• EXERCISE DESCRIPTION
Make an exact copy of the entries below with the pictures removed.

Records from a data collection:
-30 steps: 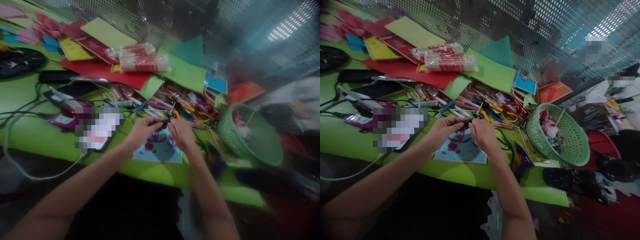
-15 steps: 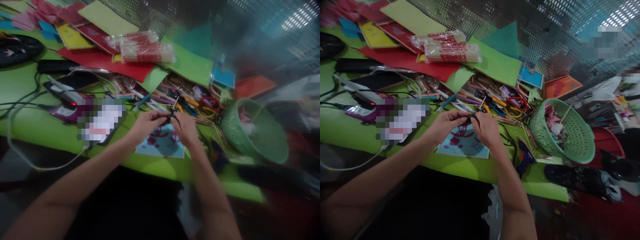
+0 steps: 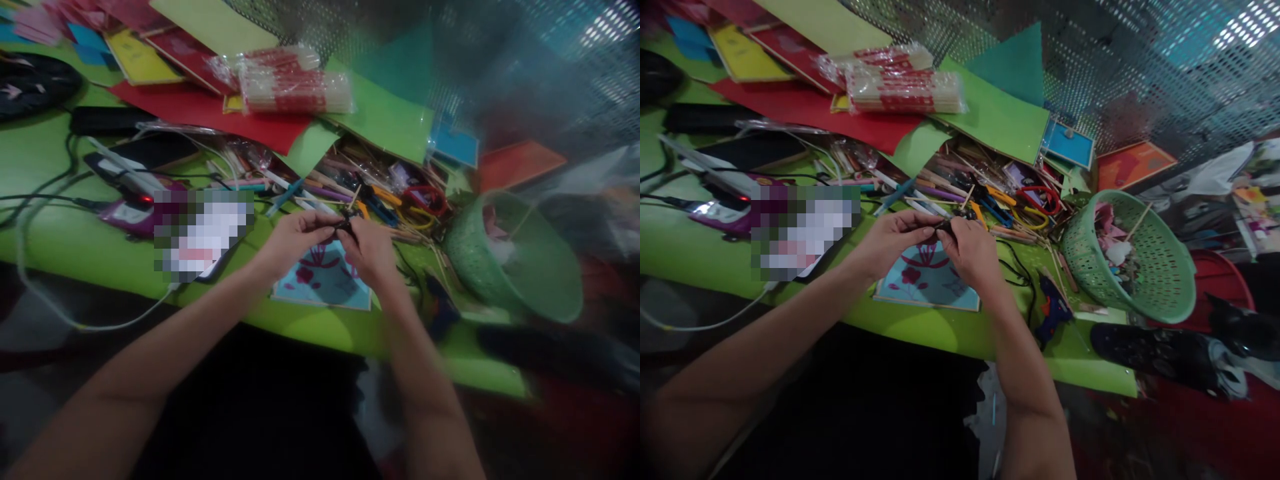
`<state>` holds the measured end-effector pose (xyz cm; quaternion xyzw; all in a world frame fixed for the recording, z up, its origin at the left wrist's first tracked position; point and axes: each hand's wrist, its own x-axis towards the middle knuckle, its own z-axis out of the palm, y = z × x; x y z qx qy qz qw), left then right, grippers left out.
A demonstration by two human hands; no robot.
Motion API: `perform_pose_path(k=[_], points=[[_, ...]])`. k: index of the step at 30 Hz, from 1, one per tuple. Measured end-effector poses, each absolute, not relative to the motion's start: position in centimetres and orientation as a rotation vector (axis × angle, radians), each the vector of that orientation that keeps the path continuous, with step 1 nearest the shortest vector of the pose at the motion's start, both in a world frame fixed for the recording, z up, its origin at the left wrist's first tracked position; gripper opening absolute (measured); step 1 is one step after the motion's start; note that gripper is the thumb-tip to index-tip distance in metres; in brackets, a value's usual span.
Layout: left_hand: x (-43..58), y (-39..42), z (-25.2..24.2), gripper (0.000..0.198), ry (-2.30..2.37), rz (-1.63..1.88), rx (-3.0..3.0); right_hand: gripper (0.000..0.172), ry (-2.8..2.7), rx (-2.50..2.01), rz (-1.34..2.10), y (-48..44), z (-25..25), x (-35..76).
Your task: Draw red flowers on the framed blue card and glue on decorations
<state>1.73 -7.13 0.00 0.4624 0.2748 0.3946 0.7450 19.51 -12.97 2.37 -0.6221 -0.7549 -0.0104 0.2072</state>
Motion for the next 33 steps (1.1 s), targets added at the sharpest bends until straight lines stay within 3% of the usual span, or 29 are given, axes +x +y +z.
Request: perform_pose_path(k=[9,17,29,33], points=[[1.4,-6.9,0.2,0.032,0.620,0.859,1.135,0.034,-2.057,-1.717,0.029,-13.0,3.1,19.9],[-1.8,-8.4,-1.0,0.019,0.784,0.816,1.704,0.037,-1.837,-1.708,0.049,-13.4,4.1,21.2],[-1.9,-8.9,-1.4,0.034,0.814,0.671,2.069,0.041,-1.951,-1.671,-0.038,-13.2,3.8,21.3],[-2.3,-8.5,-1.6,0.028,0.832,0.699,2.106,0.042,-1.970,-1.671,-0.058,-13.3,3.8,21.4]])
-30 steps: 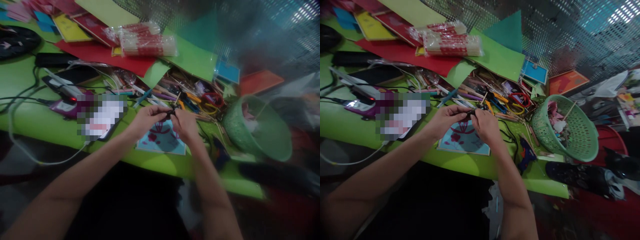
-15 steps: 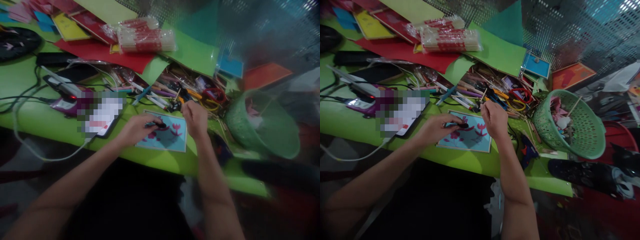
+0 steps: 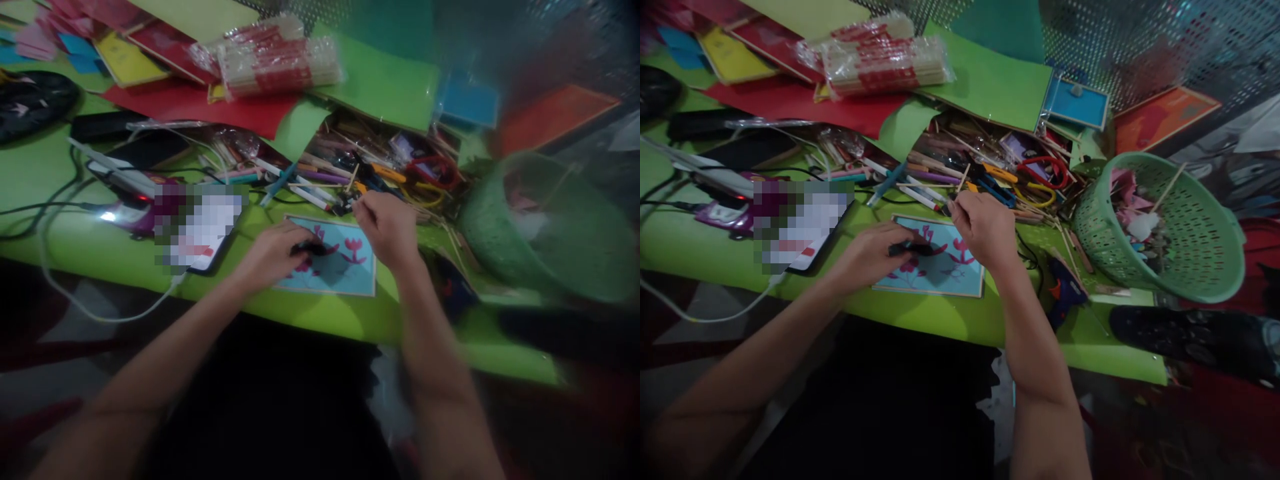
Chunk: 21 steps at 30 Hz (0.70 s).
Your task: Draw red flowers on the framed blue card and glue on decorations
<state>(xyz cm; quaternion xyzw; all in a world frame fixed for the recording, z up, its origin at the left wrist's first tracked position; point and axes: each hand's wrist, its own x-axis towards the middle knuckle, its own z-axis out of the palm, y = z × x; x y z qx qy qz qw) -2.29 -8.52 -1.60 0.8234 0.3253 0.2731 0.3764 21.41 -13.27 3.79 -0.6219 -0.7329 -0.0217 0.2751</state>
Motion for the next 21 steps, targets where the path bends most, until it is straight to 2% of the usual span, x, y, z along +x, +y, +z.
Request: perform_pose_path(k=[3,7,17,21], points=[[-2.68,-8.12,-1.72,0.018,0.861,0.755,2.123,0.042,-1.967,-1.668,-0.071,-13.28,3.84,21.51],[-2.76,-7.92,-1.66,0.016,0.836,0.762,2.162,0.042,-1.962,-1.675,-0.081,-13.31,3.94,21.63],[-1.87,-8.38,-1.65,0.029,0.818,0.615,2.182,0.039,-1.993,-1.694,-0.087,-13.28,3.96,21.58],[-1.83,-8.25,-1.46,0.025,0.842,0.633,2.050,0.034,-2.026,-1.735,-0.067,-13.20,3.52,21.43]])
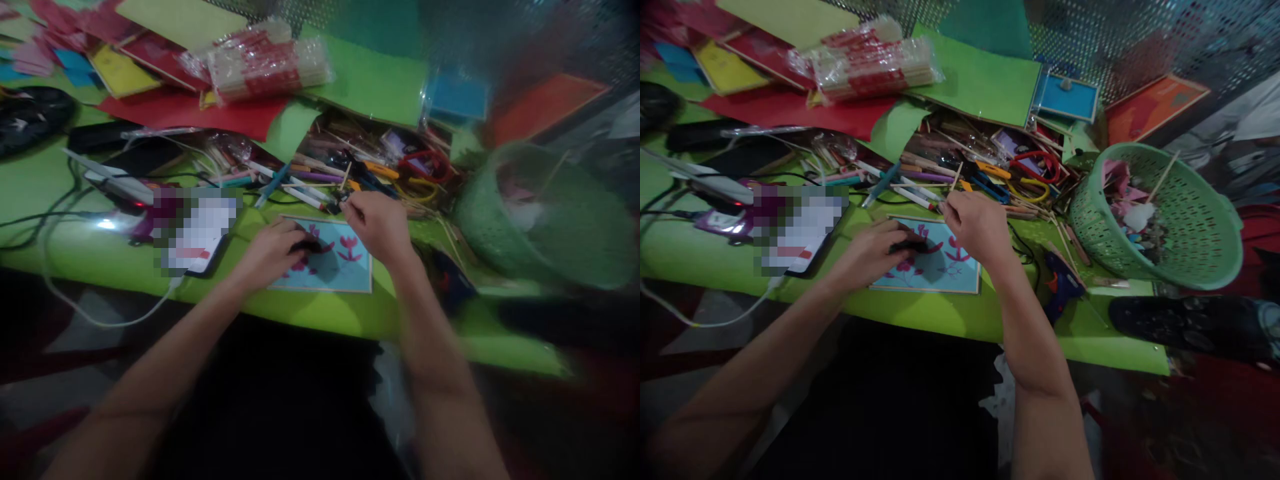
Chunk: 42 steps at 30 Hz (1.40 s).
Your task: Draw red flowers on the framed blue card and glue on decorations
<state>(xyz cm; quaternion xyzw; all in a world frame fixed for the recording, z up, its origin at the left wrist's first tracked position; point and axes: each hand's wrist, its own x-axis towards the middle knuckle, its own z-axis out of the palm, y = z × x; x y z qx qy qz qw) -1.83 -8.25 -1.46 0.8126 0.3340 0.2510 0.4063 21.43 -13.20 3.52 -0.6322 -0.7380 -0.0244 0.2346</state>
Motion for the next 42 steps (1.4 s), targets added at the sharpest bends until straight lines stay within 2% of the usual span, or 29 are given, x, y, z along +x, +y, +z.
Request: perform_pose_path(k=[3,8,14,18,23,25,27,30,33,39,41,42], points=[[-1.8,-8.1,-1.4,0.021,0.871,0.710,1.861,0.030,-2.030,-1.765,-0.033,-13.0,3.4,21.4],[-1.7,-8.0,-1.8,0.036,0.867,0.805,1.393,0.019,-1.843,-1.740,-0.050,-14.2,4.6,21.8],[-1.8,-7.1,-1.3,0.039,0.782,0.861,0.960,0.014,-1.217,-1.795,-0.263,-23.7,3.1,24.1],[-1.6,-6.7,-0.1,0.031,0.716,0.826,0.789,0.030,-0.781,-2.107,-0.371,-30.8,-0.6,26.9],[-0.1,-6.7,1.3,0.024,0.686,0.779,0.672,0.055,-0.518,-2.229,-0.048,-33.6,-2.0,27.4],[0.5,-6.8,1.6,0.024,0.693,0.764,0.656,0.058,-0.489,-2.316,-0.019,-32.9,-1.7,26.9],[0.7,-7.0,1.6,0.024,0.705,0.762,0.646,0.052,-0.461,-2.355,-0.032,-32.1,-1.4,26.7],[0.5,-7.2,1.2,0.024,0.719,0.773,0.638,0.044,-0.381,-2.216,-0.026,-31.6,-1.3,26.9],[0.0,-7.3,0.7,0.027,0.721,0.791,0.639,0.043,-0.343,-2.068,-0.020,-31.9,-1.7,27.2],[-0.4,-7.5,0.2,0.028,0.697,0.769,0.656,0.060,-0.289,-1.745,-0.103,-32.8,-0.8,26.2],[-0.3,-7.5,0.2,0.026,0.678,0.758,0.662,0.066,-0.262,-1.528,-0.028,-32.9,0.3,25.6],[-0.3,-7.4,0.2,0.025,0.666,0.760,0.661,0.064,-0.249,-1.448,0.062,-32.8,0.8,25.3]])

• RESPONSE
-30 steps: 
-15 steps: 
+0 steps: 
`<state>` holds the measured end-effector pose (xyz cm; quaternion xyzw; all in a world frame fixed for the recording, z up, its origin at the left wrist's first tracked position; point and axes: each hand's wrist, its own x-axis towards the middle knuckle, its own z-axis out of the palm, y = z × x; x y z qx qy qz qw), left then right, grippers left out.
A demonstration by two human hands; no robot.
Motion API: `perform_pose_path(k=[_], points=[[_, ...]])`. k: index of the step at 30 Hz, from 1, one per tuple. Measured end-effector poses, each absolute, not relative to the motion's start: position in centimetres and orientation as a rotation vector (axis × angle, radians), each the vector of that orientation that keeps the path continuous, with step 1 nearest the shortest vector of the pose at the motion's start, both in a world frame fixed for the recording, z up, its origin at the left wrist's first tracked position; gripper opening absolute (measured); step 1 is one step after the motion's start; note that gripper is the thumb-tip to index-tip distance in metres; in brackets, a value's usual span.
Layout: left_hand: x (-43..58), y (-39..42), z (-25.2..24.2), gripper (0.000..0.198), ry (-2.30..2.37), rz (-1.63..1.88), rx (-3.0..3.0); right_hand: gripper (0.000..0.172), ry (-2.8..2.7), rx (-2.50..2.01), rz (-1.34..2.10), y (-48..44), z (-25..25), x (-35..76).
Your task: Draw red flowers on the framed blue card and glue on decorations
<state>1.73 -7.13 0.00 0.4624 0.2748 0.3946 0.7450 19.51 -12.97 2.37 -0.6221 -0.7549 -0.0104 0.2072</state>
Motion for the next 33 steps (1.1 s), targets added at the sharpest bends until straight lines stay within 3% of the usual span, or 29 are given, axes +x +y +z.
Request: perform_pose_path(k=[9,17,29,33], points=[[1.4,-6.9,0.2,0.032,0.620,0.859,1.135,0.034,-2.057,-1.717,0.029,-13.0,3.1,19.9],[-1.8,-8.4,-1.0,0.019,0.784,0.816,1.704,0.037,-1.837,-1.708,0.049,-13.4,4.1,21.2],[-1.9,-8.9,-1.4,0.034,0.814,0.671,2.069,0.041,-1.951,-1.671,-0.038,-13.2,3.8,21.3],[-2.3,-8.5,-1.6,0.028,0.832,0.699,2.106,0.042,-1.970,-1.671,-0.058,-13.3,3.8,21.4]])
-30 steps: 
-15 steps: 
+0 steps: 
Chunk: 21 steps at 30 Hz (0.70 s).
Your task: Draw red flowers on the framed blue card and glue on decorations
<state>(xyz cm; quaternion xyzw; all in a world frame fixed for the recording, z up, its origin at the left wrist's first tracked position; point and axes: each hand's wrist, its own x-axis towards the middle knuckle, its own z-axis out of the palm, y = z × x; x y z qx qy qz qw) -2.29 -8.52 -1.60 0.8234 0.3253 0.2731 0.3764 21.41 -13.27 3.79 -0.6219 -0.7329 -0.0217 0.2751</state>
Motion for the next 21 steps, targets where the path bends most, until it is straight to 2% of the usual span, x, y, z along +x, +y, +z.
Request: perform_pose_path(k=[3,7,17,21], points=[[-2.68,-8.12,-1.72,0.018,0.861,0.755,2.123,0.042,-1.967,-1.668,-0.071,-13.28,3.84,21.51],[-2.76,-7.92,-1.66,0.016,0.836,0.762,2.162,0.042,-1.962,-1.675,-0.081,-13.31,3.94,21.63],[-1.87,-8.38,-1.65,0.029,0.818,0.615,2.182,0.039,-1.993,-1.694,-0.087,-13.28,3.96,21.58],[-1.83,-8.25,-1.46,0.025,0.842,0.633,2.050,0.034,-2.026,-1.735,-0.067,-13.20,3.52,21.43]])
Chunk: 42 steps at 30 Hz (1.40 s).
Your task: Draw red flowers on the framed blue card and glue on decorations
<state>(xyz cm; quaternion xyzw; all in a world frame fixed for the recording, z up, its origin at the left wrist's first tracked position; point and axes: each hand's wrist, its own x-axis towards the middle knuckle, its own z-axis out of the palm, y = z × x; x y z qx qy qz qw) -1.83 -8.25 -1.46 0.8126 0.3340 0.2510 0.4063 21.43 -13.20 3.52 -0.6322 -0.7380 -0.0244 0.2346</state>
Motion for the next 42 steps (1.4 s), targets added at the sharpest bends until straight lines stay within 2% of the usual span, or 29 are given, x, y, z along +x, +y, +z.
Request: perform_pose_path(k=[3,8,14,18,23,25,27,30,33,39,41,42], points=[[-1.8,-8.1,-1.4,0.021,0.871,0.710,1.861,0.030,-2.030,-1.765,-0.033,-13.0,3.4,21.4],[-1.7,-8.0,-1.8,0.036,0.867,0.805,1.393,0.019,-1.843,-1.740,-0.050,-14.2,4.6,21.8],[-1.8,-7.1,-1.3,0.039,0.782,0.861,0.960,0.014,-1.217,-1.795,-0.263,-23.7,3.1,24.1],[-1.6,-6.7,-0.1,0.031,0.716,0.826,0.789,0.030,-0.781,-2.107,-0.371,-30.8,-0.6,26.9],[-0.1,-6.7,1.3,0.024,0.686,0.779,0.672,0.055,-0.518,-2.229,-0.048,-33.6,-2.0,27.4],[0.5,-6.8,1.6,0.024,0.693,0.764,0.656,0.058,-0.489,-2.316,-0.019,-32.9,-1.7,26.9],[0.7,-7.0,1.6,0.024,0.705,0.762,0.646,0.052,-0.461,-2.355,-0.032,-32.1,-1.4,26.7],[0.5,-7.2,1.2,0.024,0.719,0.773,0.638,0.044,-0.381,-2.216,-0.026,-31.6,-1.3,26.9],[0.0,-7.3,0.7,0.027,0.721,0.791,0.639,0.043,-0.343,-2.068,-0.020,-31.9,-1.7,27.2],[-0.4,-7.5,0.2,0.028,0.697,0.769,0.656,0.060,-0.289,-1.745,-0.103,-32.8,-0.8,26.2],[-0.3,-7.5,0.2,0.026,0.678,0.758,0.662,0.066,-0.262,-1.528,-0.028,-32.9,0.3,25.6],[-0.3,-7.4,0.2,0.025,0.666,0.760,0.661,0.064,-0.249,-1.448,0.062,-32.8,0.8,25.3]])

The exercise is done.